Problem statement =>
Copy all the records exactly, but keep the pictures out of your version.

(Provided records)

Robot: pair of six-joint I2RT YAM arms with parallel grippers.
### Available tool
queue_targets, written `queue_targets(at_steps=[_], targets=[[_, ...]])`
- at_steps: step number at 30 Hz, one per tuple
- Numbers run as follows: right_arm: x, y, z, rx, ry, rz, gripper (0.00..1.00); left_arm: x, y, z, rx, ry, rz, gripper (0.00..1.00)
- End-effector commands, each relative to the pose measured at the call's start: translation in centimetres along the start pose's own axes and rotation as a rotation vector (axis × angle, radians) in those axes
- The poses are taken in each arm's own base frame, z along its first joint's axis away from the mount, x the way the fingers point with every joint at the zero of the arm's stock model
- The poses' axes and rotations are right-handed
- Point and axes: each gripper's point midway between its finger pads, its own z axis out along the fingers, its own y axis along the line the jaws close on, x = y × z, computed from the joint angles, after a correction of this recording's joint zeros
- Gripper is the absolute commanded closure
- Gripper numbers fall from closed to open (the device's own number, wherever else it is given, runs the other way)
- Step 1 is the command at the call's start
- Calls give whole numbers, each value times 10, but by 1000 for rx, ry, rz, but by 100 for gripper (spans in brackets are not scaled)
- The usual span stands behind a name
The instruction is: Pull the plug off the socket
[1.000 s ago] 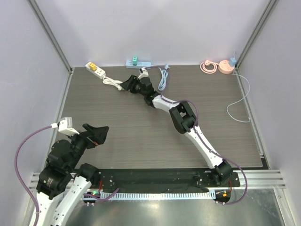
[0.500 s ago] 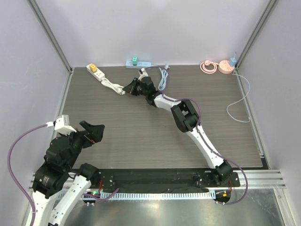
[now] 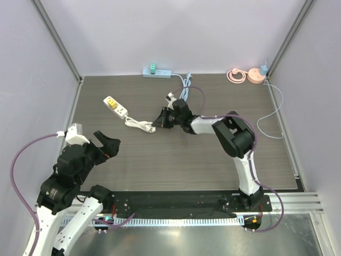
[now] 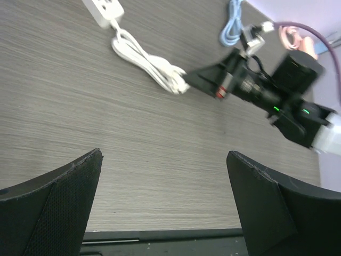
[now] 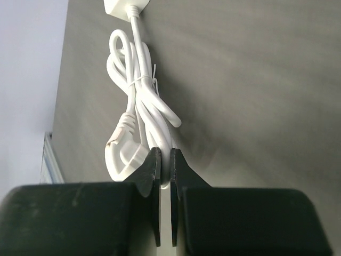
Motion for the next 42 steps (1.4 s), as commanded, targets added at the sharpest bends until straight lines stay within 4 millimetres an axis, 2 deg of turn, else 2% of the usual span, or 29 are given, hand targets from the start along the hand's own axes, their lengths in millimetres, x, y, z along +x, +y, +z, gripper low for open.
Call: queue_targets(at_steps=[1,2,4,5,7,8,13,15,16,17,18,20,21,22,25,26,27,28,30,32,34,39,40,42], targets=[[2,48,-39,-132,-23,-70,99,-8,1,10,-56,9,59,0],[18,49,-53,-129,-8,-74,99,-7,5,12,-83,24,96,0],[32,50,-64,-126,2,-92,99,-8,4,18,-113,60,133,0],[43,50,-76,-118,11,-101,99,0,8,28,-163,122,161,1],[60,56,-83,-128,32,-126,99,-2,9,35,-209,150,169,1],[73,60,-89,-133,42,-134,99,5,11,45,-245,198,188,1],[102,72,-101,-135,54,-158,96,9,5,73,-264,236,216,1],[108,70,-104,-125,54,-162,89,6,10,83,-313,229,239,1],[112,71,-104,-123,62,-164,82,3,17,84,-350,231,271,2],[114,70,-104,-121,71,-169,78,-6,28,85,-428,207,307,2],[119,68,-104,-111,99,-172,70,-14,30,91,-474,210,336,2],[119,68,-105,-101,113,-200,64,-18,42,91,-558,233,385,2],[121,64,-107,-78,130,-206,60,-23,42,93,-575,224,386,1],[115,67,-108,-74,117,-242,58,-23,44,97,-590,227,373,0],[113,64,-112,-29,144,-270,48,-16,51,105,-587,238,312,0],[104,73,-114,-41,129,-296,45,-15,54,106,-590,240,284,0],[104,73,-116,-33,139,-302,40,-8,55,109,-565,274,251,0],[94,80,-116,-37,121,-319,39,-7,70,112,-594,287,201,0],[89,82,-116,-22,125,-357,35,1,81,116,-584,332,135,1],[77,89,-111,-21,104,-385,35,6,93,120,-568,347,45,0],[77,88,-103,-23,109,-381,35,2,97,126,-554,312,-16,3],[84,84,-87,-64,112,-372,35,14,105,136,-572,313,-88,6],[86,78,-84,-50,117,-392,35,7,113,140,-586,282,-134,9],[85,71,-83,-24,107,-411,35,13,115,146,-576,288,-172,10]])
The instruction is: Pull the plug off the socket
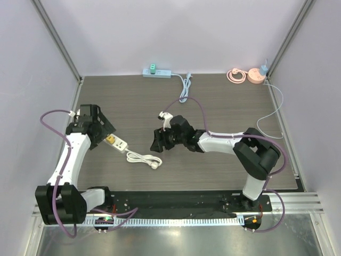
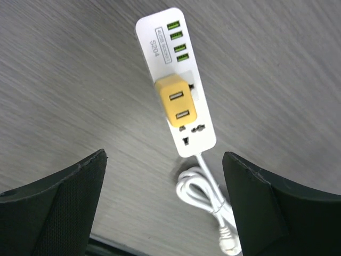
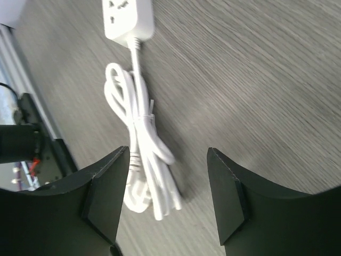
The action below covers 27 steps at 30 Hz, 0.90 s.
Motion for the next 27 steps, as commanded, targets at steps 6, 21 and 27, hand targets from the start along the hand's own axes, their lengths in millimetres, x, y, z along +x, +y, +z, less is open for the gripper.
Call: queue_targets(at_steps=[6,21,27], targets=[[-6,-14,3,29,-108,-92,35,-18,-24,29,79,-26,-163,12],[6,-17,3,23,-110,-53,35,-18,-8,58,-3,-64,-187,29],[10,-19,6,36,-103,-64,35,-22,-12,62,25,-24,-165,37]])
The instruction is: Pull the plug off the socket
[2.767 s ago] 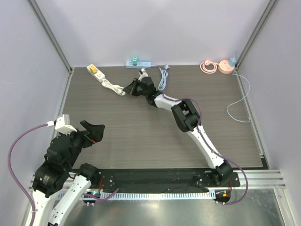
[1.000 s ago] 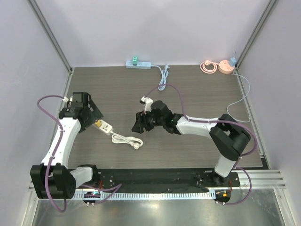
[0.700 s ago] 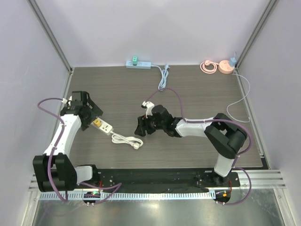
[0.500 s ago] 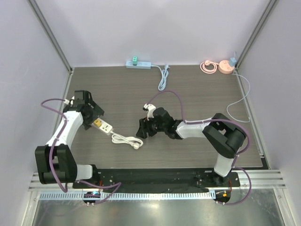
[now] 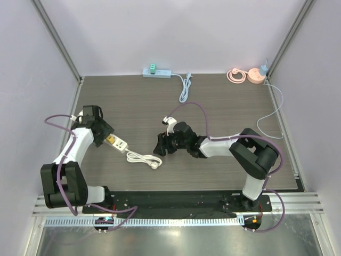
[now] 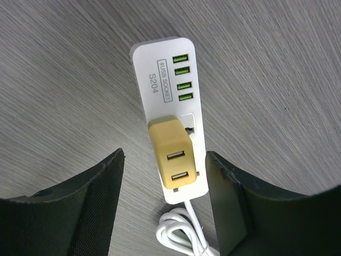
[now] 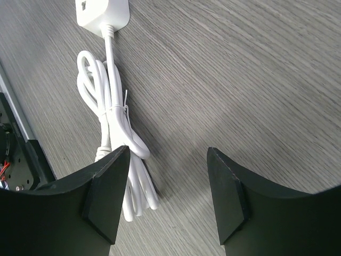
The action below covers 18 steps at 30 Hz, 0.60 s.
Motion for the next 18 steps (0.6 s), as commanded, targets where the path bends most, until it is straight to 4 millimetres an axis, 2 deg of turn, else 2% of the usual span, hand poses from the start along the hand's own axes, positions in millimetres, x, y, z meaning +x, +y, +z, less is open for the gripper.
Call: queue_targets(at_steps=[1,13,18], targets=[[-17,6,-1,-3,-69,-44,35,-15,-14,-1,53,-31,14,37],[-10,7,6,6,-45,-60,35,-4,-19,6,87,23,25,38],[-9,12,6,-4,-45,-73,35,-1,-20,9,92,41,37,46]])
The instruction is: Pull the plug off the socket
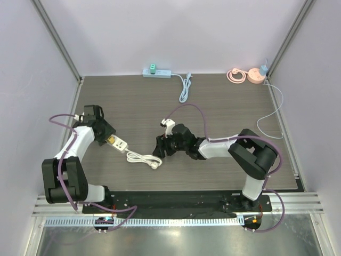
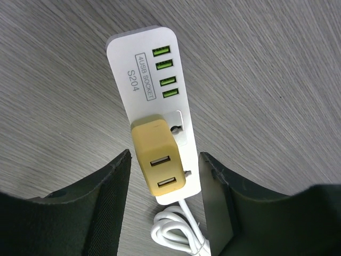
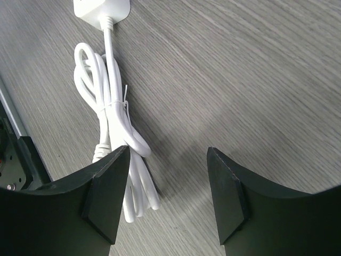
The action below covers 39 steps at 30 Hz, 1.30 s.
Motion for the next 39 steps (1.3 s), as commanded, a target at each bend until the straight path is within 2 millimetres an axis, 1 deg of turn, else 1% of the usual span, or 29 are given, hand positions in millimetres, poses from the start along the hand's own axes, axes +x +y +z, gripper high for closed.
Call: queue_targets(at_steps=[1,11,14,19,20,21,22,23,24,25,27,30,33,34,36,37,39], targets=[[-16,8,3,-12,-55,-44,35,-11,-10,0,42,-21,17,46],[-17,6,1,0,-57,-44,35,-9,-5,1,13,-16,31,46],[-18,10,1,-10,-58,-43,35,-7,-11,2,42,5,45,47],[-21,3,-1,24,-71,-46,34,1,-21,3,105,51,77,54],[-20,2,-2,33,-66,-46,33,1,-22,4,112,54,81,58],[-21,1,-2,41,-68,-47,33,2,-23,4,119,61,92,67],[-23,2,-4,41,-74,-53,32,3,-26,3,134,68,97,74],[-25,2,-5,43,-78,-55,31,4,-30,1,152,76,105,90],[-24,1,-6,49,-80,-54,30,5,-32,1,166,85,122,98],[-28,3,-8,47,-90,-62,29,5,-34,0,178,90,127,100],[-28,1,-9,56,-92,-68,24,8,-38,-1,197,99,146,100],[-30,3,-11,51,-96,-74,23,16,-49,-4,234,119,189,100],[-31,8,-12,25,-95,-77,23,27,-63,-9,281,145,267,100],[-32,10,-12,18,-100,-78,23,39,-72,-11,299,162,311,100],[-33,12,-14,6,-107,-66,22,48,-79,-14,318,175,354,100],[-34,15,-14,-7,-108,-60,22,58,-86,-17,335,191,393,100],[-34,18,-15,-20,-109,-42,22,70,-92,-19,354,219,450,100]])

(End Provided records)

Your solution =>
Robot: pair of six-joint I2RT YAM arms with parallel grippers.
### Available tool
queue_targets, written `queue_targets(at_steps=[_], targets=[[_, ...]])`
- at_steps: step number at 30 Hz, one per tuple
- Numbers run as follows: right_arm: x, y, z, rx, ry, rz, gripper (0.00..1.00); left_arm: x, y, z, rx, ry, rz, gripper (0.00..1.00)
- End-effector commands, each relative to the pose measured at the call's start: translation in centimetres along the start pose's own axes and rotation as a rotation vector (axis × angle, radians) in those axes
- The poses are taken in each arm's own base frame, z along its first joint's axis away from the mount, x the way the fingers point with every joint at the zero of the arm's stock model
- The poses' axes and rotations are right-handed
- Point and axes: each gripper's point midway between its finger pads, its own z axis out along the fingers, its own y axis along the line the jaws close on, x = y × z, computed from the joint angles, after a correction of this recording's joint zeros
- Gripper is the absolute commanded closure
- Gripper numbers fall from closed to open (the device's own number, wherever else it is given, runs the other way)
- Step 1 is the command at the call's start
- Calls give whole numbers, each value times 10, but by 1000 for rx, ry, rz, but by 100 for gripper (spans in brackets are not scaled)
- The usual span stands behind a name
The instruction is: Pull the plug off the socket
[1.000 s ago] 
[0.500 s ago] 
[now] 
[now] 
[now] 
Motion for the next 42 steps (1.4 s), as commanded, targets added at the sharpest bends until straight lines stay within 4 millimetres an axis, 2 deg of turn, else 2% of the usual span, or 29 are given, hand targets from the start along the hand's own axes, their lengths in millimetres, x, y, z along +x, +y, +z, gripper low for open.
Call: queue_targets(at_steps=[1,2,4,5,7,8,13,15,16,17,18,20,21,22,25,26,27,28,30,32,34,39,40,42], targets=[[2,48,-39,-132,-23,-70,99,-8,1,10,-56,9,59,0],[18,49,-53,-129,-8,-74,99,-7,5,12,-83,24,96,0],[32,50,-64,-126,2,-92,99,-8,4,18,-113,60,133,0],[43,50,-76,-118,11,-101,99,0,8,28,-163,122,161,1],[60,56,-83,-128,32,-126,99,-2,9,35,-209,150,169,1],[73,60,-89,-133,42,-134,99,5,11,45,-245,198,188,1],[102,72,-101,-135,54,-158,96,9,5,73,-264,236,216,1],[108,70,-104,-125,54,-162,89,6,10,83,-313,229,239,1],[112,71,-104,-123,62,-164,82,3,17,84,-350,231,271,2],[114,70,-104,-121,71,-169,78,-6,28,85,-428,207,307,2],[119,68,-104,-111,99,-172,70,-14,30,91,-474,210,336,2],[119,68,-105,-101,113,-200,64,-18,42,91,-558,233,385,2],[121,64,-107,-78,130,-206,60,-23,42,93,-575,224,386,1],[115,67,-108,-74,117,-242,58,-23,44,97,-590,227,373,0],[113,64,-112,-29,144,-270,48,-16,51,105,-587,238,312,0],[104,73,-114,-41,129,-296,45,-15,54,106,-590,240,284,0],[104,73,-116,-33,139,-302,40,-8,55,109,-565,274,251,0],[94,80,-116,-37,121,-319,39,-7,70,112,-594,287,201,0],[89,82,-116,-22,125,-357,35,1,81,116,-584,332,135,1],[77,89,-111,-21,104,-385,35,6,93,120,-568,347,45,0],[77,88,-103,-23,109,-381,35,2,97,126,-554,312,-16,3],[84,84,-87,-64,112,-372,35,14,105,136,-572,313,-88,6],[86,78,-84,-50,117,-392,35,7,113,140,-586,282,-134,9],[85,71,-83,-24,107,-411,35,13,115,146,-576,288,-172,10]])
The instruction is: Pull the plug off the socket
The action below covers 27 steps at 30 Hz, 0.90 s.
Motion for the next 27 steps, as commanded, targets at steps 6, 21 and 27, hand targets from the start along the hand's own axes, their lengths in millimetres, x, y, z along +x, +y, +z, less is open for the gripper.
Call: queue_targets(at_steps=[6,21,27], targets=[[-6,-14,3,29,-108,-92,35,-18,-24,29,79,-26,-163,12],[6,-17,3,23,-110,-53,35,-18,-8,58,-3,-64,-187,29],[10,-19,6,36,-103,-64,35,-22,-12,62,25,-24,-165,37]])
The instruction is: Pull the plug off the socket
[2.767 s ago] 
[1.000 s ago] 
[0.700 s ago] 
[0.500 s ago] 
[now] 
[now] 
[now] 
The action below covers 18 steps at 30 Hz, 0.60 s.
Motion for the next 18 steps (0.6 s), as commanded, targets where the path bends most, until it is straight to 4 millimetres an axis, 2 deg of turn, else 2% of the usual span, hand poses from the start along the hand's own axes, positions in millimetres, x, y, z meaning +x, +y, +z, less is open for the gripper.
Call: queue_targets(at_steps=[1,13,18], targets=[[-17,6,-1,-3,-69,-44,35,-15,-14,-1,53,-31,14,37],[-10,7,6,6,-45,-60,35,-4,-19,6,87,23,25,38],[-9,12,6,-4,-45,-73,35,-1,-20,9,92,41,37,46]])
The instruction is: Pull the plug off the socket
The action below covers 39 steps at 30 Hz, 1.30 s.
Motion for the next 39 steps (1.3 s), as commanded, a target at each bend until the straight path is within 2 millimetres an axis, 1 deg of turn, else 1% of the usual span, or 29 are given, hand positions in millimetres, poses from the start along the hand's own axes, axes +x +y +z, gripper high for closed.
Call: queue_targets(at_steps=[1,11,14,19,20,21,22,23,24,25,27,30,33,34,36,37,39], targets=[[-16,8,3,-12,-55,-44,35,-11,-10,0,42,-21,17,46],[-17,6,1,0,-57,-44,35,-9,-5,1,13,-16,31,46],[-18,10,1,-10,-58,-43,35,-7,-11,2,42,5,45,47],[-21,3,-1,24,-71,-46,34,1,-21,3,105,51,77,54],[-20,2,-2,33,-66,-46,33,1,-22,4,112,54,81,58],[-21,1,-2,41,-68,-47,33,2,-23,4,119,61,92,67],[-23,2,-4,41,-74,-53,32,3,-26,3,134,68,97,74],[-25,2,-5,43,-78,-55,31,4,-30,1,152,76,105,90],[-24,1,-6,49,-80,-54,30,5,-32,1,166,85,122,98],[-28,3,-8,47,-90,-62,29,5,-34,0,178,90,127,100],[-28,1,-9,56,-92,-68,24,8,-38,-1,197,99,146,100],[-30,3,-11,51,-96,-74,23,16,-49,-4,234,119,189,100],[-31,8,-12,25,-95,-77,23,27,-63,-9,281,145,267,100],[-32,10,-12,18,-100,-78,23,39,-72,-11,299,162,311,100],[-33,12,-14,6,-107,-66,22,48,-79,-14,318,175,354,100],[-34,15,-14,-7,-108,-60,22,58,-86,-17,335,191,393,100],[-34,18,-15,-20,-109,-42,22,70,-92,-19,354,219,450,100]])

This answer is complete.